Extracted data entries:

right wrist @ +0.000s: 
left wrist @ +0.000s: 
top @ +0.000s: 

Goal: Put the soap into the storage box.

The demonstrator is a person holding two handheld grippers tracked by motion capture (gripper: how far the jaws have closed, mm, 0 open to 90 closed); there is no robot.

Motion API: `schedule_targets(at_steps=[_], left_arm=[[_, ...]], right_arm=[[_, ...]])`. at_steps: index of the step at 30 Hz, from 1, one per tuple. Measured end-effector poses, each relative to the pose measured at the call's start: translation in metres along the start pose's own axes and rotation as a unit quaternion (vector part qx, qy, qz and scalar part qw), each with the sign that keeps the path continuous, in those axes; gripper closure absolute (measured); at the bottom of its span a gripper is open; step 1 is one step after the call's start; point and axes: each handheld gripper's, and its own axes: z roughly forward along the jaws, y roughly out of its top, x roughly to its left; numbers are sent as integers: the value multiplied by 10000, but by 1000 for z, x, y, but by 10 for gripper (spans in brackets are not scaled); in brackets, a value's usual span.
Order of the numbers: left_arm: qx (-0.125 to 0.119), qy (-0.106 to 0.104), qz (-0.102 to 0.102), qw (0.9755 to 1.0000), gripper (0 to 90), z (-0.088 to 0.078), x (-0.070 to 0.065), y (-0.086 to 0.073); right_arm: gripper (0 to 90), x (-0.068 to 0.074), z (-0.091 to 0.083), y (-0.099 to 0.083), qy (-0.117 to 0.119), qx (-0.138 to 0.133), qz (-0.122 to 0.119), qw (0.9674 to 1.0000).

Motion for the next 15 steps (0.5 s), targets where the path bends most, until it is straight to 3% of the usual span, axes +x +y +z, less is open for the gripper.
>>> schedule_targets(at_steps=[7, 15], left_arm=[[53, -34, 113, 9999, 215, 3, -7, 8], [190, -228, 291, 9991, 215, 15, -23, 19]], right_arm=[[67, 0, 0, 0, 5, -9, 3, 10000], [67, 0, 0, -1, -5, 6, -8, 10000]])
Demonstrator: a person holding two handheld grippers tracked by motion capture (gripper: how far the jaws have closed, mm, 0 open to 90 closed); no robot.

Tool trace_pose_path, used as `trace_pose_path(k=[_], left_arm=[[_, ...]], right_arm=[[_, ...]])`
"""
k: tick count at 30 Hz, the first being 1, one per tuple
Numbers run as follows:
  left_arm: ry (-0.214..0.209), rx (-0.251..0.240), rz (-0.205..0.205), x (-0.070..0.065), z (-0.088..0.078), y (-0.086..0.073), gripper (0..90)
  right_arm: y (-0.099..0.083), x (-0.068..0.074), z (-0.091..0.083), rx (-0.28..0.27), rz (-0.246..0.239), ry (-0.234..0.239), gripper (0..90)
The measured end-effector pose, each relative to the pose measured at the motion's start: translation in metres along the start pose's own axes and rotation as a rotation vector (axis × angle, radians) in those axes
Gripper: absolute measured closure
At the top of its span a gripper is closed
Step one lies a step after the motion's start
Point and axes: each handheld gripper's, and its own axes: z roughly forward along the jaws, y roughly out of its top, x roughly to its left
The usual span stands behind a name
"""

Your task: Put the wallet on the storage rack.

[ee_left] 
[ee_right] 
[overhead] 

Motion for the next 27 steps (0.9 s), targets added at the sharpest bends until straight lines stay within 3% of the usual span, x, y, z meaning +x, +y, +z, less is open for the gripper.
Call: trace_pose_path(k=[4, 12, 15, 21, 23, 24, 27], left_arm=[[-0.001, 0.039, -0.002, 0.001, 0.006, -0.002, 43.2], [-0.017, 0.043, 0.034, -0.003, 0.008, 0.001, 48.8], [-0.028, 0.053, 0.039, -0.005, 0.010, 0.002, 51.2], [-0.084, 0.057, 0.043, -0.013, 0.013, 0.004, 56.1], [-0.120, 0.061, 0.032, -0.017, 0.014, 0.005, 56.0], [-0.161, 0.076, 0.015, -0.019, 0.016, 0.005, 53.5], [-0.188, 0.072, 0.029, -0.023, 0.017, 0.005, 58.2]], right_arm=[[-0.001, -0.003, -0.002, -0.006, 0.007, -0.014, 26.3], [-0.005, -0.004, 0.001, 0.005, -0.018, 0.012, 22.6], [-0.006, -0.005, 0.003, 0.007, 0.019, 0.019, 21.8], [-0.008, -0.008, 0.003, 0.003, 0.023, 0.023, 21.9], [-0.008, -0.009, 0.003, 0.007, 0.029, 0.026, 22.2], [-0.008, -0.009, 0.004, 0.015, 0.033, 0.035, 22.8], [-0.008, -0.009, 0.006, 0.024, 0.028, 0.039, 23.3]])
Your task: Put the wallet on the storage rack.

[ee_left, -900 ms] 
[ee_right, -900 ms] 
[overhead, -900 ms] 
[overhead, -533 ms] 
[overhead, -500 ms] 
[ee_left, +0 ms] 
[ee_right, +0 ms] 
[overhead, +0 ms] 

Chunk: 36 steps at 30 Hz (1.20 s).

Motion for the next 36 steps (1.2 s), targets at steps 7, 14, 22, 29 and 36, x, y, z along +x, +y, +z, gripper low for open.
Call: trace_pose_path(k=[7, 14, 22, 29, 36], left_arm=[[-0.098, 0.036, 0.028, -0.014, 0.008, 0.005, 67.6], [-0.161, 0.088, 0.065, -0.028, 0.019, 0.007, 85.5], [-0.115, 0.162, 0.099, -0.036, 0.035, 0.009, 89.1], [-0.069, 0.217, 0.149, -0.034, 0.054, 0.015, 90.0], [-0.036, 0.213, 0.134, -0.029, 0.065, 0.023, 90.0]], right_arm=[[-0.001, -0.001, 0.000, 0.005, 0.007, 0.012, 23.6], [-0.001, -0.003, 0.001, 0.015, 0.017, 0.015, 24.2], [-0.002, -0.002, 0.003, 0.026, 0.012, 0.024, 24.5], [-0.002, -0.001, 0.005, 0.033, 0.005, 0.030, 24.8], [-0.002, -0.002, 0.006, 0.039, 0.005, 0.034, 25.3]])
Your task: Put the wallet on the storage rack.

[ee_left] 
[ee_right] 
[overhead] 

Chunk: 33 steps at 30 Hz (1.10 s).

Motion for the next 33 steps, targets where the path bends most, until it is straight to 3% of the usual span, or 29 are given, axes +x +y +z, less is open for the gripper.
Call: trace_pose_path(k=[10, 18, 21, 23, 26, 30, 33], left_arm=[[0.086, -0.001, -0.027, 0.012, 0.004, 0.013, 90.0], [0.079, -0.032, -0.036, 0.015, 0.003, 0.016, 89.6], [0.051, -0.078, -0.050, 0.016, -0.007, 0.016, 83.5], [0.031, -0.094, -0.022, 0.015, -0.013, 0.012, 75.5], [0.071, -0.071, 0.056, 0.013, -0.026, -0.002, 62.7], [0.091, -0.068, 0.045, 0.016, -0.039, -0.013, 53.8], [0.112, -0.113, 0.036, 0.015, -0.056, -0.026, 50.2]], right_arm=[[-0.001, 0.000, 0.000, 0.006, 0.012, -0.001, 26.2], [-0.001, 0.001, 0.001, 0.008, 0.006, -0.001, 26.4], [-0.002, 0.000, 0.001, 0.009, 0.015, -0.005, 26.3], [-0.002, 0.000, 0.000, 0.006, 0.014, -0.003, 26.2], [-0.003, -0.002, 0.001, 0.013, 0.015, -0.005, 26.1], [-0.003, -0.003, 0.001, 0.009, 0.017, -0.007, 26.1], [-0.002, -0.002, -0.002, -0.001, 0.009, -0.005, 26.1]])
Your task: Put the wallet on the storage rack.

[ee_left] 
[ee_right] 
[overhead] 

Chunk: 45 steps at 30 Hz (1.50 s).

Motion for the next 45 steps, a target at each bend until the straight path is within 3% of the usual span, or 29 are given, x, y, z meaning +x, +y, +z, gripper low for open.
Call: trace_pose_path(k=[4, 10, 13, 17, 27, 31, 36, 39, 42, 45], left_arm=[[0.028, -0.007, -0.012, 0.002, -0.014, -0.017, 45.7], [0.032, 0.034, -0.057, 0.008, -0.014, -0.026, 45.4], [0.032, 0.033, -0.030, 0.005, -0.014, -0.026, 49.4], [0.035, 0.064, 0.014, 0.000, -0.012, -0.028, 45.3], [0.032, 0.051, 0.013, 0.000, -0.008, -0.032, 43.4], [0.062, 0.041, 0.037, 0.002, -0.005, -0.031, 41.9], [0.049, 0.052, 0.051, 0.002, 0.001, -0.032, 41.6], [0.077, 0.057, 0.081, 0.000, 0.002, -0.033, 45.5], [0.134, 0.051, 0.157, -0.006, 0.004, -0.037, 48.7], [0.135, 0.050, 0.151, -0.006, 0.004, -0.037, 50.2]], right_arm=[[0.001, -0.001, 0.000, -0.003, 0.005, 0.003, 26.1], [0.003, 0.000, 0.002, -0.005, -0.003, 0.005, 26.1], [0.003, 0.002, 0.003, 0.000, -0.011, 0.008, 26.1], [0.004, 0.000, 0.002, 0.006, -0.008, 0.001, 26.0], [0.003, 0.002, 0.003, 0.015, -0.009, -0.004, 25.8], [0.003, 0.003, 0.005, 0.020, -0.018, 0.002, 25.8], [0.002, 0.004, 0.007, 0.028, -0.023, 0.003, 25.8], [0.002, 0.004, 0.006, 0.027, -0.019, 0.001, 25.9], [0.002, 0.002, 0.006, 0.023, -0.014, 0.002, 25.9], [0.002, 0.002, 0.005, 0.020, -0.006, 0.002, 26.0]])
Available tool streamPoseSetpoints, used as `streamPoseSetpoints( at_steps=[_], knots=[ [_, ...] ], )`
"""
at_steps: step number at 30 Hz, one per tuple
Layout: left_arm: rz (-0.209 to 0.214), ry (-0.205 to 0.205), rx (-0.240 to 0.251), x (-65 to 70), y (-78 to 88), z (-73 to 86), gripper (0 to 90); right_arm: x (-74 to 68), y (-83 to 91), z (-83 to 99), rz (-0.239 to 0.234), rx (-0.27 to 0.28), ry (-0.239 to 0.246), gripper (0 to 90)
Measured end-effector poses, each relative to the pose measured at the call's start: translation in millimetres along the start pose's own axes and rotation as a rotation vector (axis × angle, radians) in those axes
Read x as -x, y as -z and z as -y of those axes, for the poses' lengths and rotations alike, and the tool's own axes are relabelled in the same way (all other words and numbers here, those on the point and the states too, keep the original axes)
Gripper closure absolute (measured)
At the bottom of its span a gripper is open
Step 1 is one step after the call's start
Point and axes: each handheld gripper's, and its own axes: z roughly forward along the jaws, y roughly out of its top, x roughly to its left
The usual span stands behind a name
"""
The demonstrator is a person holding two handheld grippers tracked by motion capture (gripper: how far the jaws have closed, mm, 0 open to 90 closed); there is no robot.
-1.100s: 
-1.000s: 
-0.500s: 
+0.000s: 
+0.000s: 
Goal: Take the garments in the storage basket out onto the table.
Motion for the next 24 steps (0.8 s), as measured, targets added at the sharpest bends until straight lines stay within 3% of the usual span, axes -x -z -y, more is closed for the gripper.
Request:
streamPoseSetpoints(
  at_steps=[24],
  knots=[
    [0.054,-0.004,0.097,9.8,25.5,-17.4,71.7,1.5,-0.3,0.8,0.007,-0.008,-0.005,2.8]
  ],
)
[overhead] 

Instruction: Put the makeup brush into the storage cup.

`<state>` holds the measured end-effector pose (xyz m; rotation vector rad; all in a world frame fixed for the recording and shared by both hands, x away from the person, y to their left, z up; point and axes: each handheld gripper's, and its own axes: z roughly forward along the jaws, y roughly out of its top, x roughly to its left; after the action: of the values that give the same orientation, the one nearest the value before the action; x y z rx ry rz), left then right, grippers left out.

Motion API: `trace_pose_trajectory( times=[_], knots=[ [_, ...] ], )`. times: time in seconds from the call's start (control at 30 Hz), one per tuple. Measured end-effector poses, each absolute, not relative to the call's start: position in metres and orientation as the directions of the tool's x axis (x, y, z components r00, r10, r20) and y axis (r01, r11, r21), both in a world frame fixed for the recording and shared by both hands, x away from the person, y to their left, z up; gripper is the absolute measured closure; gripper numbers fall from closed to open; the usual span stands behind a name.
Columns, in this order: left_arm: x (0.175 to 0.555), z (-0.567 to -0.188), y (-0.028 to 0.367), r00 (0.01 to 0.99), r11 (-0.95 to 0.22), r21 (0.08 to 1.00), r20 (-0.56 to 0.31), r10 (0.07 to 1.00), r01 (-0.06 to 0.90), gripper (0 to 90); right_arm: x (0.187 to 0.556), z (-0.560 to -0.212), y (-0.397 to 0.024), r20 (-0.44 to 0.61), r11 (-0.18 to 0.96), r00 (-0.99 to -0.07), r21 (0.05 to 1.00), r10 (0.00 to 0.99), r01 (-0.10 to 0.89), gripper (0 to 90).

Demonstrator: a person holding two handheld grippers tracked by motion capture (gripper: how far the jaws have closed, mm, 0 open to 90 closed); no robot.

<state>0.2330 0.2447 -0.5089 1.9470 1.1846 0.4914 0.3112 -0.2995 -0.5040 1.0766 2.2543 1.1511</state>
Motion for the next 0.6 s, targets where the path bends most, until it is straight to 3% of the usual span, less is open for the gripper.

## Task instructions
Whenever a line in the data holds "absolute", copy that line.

## Result of the task
Motion API: `schedule_targets(at_steps=[_], left_arm=[[_, ...]], right_arm=[[_, ...]])`. at_steps: index of the step at 30 Hz, from 1, one per tuple. Measured end-effector poses, each relative to the pose measured at the call's start: translation in metres along the start pose's own axes and rotation as a unit quaternion (vector part qx, qy, qz and scalar part qw), each with the sign that keeps the path continuous, in those axes; gripper closure absolute (measured); at the bottom of its span a gripper is open; step 1 is one step after the call's start; point and axes: each handheld gripper's, and its own axes: z roughly forward along the jaws, y roughly out of its top, x roughly to its left; numbers are sent as integers: the value multiplied by 10000, but by 1000 for z, x, y, but by 10 for gripper (spans in brackets are not scaled); in brackets, a value's usual span.
Gripper: absolute measured closure
Gripper closure absolute (measured)
Motion API: `trace_pose_trajectory( times=[_], knots=[ [_, ...] ], )`. times: time in seconds from the call's start (control at 30 Hz), one per tuple. Measured end-effector poses, each absolute, not relative to the call's start: position in metres and orientation as the directions of the tool's x axis (x, y, z components r00, r10, r20) and y axis (r01, r11, r21), both in a world frame fixed for the recording and shared by both hands, x away from the person, y to their left, z up; gripper is the absolute measured closure; gripper numbers fall from closed to open; the usual span stands behind a name.

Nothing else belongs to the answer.